• **DESCRIPTION OF THE TASK**:
Take the listing and print it in full, exactly as given.

• **INFORMATION GIVEN**:
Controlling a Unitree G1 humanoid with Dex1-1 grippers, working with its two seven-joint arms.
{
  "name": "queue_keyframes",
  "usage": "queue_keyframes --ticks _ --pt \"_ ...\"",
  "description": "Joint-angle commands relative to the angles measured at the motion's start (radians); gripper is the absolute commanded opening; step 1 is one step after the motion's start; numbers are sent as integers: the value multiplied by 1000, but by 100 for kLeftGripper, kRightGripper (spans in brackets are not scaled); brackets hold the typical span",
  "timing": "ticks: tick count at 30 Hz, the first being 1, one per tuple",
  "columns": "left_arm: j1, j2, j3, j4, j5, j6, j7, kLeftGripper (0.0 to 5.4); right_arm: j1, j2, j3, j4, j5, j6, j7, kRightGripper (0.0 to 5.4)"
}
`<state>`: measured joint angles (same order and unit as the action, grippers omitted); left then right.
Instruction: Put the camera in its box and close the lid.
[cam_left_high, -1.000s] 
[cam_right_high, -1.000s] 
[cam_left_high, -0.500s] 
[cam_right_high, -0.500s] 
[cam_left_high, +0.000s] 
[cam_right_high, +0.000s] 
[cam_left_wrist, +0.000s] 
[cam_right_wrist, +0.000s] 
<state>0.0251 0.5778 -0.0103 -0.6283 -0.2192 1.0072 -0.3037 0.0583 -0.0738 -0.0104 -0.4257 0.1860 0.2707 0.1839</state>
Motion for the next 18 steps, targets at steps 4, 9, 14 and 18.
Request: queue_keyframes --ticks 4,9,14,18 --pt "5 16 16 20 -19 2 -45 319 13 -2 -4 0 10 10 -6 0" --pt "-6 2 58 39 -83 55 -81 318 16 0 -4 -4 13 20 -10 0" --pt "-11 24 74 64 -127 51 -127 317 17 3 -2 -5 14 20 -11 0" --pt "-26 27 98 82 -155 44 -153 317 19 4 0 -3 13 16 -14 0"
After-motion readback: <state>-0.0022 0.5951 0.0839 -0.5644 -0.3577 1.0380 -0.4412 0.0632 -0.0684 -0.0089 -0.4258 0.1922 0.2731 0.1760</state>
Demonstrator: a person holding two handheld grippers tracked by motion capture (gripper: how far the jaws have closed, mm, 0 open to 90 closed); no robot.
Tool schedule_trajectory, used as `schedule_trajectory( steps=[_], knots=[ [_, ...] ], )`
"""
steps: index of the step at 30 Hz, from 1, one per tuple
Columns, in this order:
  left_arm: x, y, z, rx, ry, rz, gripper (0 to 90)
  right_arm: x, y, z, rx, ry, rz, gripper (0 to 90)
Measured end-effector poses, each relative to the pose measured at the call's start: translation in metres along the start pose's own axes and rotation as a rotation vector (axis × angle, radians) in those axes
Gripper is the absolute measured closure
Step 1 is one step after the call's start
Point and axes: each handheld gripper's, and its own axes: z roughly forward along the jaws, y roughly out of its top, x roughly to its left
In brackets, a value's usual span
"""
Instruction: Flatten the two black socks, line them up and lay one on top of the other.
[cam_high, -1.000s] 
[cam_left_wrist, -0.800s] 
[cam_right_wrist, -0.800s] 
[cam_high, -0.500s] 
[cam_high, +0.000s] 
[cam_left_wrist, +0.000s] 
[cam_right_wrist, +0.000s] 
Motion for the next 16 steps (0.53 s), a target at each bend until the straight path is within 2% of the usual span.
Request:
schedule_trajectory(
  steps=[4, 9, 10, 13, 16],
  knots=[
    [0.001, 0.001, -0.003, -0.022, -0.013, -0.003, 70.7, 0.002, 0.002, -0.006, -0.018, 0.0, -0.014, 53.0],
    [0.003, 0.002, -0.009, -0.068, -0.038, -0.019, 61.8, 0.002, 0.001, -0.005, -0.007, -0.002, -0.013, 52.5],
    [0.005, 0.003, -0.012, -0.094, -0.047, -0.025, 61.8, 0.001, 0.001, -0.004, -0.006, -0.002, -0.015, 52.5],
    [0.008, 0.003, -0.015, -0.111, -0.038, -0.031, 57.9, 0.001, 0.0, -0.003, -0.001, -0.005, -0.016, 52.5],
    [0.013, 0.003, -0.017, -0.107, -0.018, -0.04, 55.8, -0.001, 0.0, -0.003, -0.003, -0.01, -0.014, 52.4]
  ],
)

• **RESPONSE**:
Controlling a Unitree G1 humanoid with Dex1-1 grippers, working with its two seven-joint arms.
{
  "name": "queue_keyframes",
  "usage": "queue_keyframes --ticks _ --pt \"_ ...\"",
  "description": "Joint-angle commands relative to the angles measured at the motion's start (radians); gripper is the absolute commanded opening; step 1 is one step after the motion's start; numbers are sent as integers: the value multiplied by 1000, but by 100 for kLeftGripper, kRightGripper (spans in brackets are not scaled); brackets hold the typical span",
  "timing": "ticks: tick count at 30 Hz, the first being 1, one per tuple",
  "columns": "left_arm: j1, j2, j3, j4, j5, j6, j7, kLeftGripper (0.0 to 5.4); right_arm: j1, j2, j3, j4, j5, j6, j7, kRightGripper (0.0 to 5.4)"
}
`<state>`: measured joint angles (same order and unit as the action, grippers omitted); left then right.
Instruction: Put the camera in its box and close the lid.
[cam_left_high, -1.000s] 
[cam_right_high, -1.000s] 
[cam_left_high, -0.500s] 
[cam_right_high, -0.500s] 
[cam_left_high, +0.000s] 
[cam_right_high, +0.000s] 
[cam_left_wrist, +0.000s] 
[cam_right_wrist, +0.000s] 
<state>0.0251 0.5778 -0.0103 -0.6283 -0.2192 1.0072 -0.3037 0.0583 -0.0738 -0.0104 -0.4257 0.1860 0.2707 0.1839</state>
Motion for the next 18 steps, targets at steps 4, 9, 14 and 18.
Request: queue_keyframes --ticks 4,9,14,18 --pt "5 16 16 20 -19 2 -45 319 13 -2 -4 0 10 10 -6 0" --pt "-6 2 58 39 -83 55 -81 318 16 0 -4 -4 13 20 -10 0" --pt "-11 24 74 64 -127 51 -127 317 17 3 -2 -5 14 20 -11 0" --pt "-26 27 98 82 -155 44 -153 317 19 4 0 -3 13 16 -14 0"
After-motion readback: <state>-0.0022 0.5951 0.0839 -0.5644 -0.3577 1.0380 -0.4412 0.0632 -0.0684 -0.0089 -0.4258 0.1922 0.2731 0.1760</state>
Demonstrator: a person holding two handheld grippers tracked by motion capture (gripper: how far the jaws have closed, mm, 0 open to 90 closed); no robot.
Tool schedule_trajectory, used as `schedule_trajectory( steps=[_], knots=[ [_, ...] ], )`
"""
steps: index of the step at 30 Hz, from 1, one per tuple
Columns, in this order:
  left_arm: x, y, z, rx, ry, rz, gripper (0 to 90)
  right_arm: x, y, z, rx, ry, rz, gripper (0 to 90)
Measured end-effector poses, each relative to the pose measured at the call's start: translation in metres along the start pose's own axes and rotation as a rotation vector (axis × angle, radians) in those axes
Gripper is the absolute measured closure
Step 1 is one step after the call's start
Point and axes: each handheld gripper's, and its own axes: z roughly forward along the jaws, y roughly out of its top, x roughly to its left
In brackets, a value's usual span
"""
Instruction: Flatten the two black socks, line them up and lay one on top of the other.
[cam_high, -1.000s] 
[cam_left_wrist, -0.800s] 
[cam_right_wrist, -0.800s] 
[cam_high, -0.500s] 
[cam_high, +0.000s] 
[cam_left_wrist, +0.000s] 
[cam_right_wrist, +0.000s] 
Motion for the next 16 steps (0.53 s), a target at each bend until the straight path is within 2% of the usual span.
Request:
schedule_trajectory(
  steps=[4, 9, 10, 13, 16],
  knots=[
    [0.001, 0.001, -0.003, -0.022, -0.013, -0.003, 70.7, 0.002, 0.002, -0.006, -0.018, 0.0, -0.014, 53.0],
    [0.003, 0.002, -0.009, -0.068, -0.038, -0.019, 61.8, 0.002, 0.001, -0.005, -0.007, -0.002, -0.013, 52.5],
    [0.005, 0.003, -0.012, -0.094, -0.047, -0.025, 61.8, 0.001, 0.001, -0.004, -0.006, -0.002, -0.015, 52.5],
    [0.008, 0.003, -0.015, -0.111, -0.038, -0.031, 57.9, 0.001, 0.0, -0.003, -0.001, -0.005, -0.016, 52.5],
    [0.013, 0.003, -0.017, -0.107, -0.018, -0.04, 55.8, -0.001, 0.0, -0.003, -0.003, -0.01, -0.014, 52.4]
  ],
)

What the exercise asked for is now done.